■ Task item
What is the number of lines below that contain the word "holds"? Give only that number.

■ Entries shown
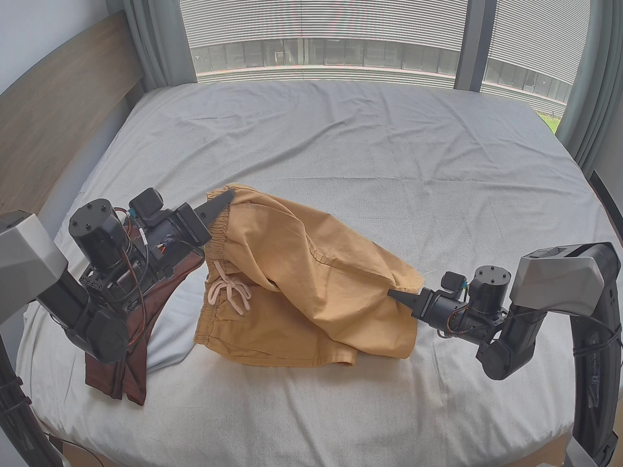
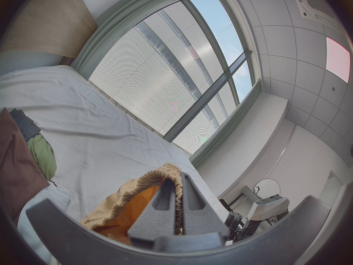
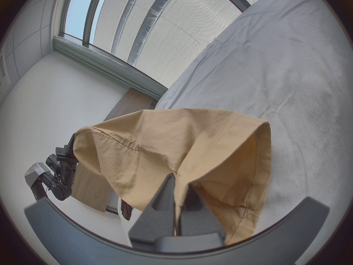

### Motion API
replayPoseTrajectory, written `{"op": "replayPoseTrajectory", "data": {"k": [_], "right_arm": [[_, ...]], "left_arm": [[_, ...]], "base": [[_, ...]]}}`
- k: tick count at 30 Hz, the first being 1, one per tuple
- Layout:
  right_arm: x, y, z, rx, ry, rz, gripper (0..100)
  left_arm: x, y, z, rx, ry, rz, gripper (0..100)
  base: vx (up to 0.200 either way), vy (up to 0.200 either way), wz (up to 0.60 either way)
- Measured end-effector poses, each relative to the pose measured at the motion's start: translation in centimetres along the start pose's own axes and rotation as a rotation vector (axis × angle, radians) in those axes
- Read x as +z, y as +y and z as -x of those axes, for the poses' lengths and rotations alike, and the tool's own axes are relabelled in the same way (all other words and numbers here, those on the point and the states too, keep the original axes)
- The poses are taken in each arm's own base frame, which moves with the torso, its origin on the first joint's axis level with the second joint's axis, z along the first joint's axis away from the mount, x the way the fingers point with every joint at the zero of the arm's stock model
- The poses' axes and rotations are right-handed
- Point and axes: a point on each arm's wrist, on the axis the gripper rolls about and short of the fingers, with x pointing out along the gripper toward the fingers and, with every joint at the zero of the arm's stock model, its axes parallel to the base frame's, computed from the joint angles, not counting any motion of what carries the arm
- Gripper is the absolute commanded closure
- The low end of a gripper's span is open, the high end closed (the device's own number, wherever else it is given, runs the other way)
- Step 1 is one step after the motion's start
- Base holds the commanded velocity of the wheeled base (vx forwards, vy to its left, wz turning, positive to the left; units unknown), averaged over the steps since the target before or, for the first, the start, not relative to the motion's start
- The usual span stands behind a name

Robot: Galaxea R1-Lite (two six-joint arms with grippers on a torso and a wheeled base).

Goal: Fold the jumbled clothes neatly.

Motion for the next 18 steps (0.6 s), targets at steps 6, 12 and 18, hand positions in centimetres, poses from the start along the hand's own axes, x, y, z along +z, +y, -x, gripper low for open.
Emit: {"op": "replayPoseTrajectory", "data": {"k": [6,12,18], "right_arm": [[0.4,1.2,0.2,0.023,-0.003,0.009,0],[0.4,1.3,-0.5,0.041,-0.006,0.015,0],[-0.1,0.7,-1.0,0.036,0.001,0.0,0]], "left_arm": [[0.2,-0.3,0.1,-0.007,-0.004,-0.003,100],[0.2,-0.4,0.1,-0.01,-0.005,-0.004,100],[0.2,-0.4,0.1,-0.01,-0.005,-0.003,100]], "base": [[0.0,0.0,0.0],[0.0,0.0,0.0],[0.0,0.0,0.0]]}}
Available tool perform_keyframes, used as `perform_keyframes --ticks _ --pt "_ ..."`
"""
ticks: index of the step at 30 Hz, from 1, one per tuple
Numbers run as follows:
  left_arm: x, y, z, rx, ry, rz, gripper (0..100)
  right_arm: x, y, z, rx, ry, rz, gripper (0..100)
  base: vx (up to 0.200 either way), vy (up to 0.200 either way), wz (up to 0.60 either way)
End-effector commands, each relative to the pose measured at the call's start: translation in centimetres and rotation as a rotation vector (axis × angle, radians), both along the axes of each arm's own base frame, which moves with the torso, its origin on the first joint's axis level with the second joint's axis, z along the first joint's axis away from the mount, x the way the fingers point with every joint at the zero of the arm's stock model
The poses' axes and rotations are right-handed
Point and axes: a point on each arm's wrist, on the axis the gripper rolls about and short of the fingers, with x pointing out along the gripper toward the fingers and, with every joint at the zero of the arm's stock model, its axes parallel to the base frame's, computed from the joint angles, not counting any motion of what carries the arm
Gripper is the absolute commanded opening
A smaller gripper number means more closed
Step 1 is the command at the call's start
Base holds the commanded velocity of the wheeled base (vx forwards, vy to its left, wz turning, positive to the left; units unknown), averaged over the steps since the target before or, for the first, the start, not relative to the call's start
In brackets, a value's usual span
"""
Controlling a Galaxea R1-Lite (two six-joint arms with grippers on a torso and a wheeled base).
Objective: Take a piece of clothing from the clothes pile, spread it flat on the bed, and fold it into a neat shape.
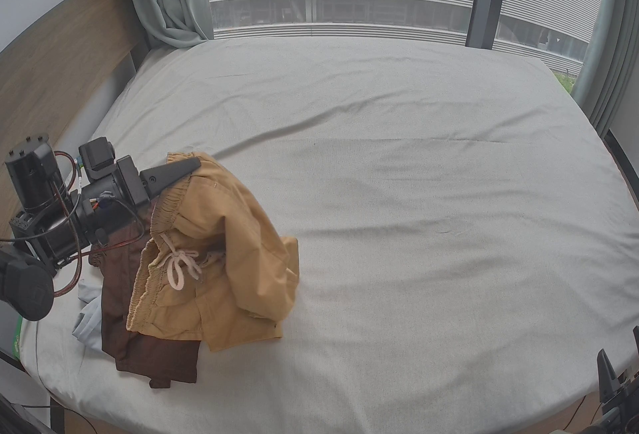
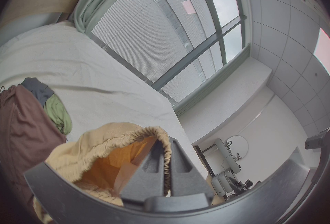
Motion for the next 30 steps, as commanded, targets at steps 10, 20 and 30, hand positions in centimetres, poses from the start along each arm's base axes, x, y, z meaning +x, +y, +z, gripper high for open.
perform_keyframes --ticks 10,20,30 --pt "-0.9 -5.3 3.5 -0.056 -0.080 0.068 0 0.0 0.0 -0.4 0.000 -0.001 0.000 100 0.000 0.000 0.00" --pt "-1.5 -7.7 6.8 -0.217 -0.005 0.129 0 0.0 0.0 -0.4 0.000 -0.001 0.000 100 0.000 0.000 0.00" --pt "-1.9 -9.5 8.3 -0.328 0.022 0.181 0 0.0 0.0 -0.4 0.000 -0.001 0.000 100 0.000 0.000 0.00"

■ Answer
2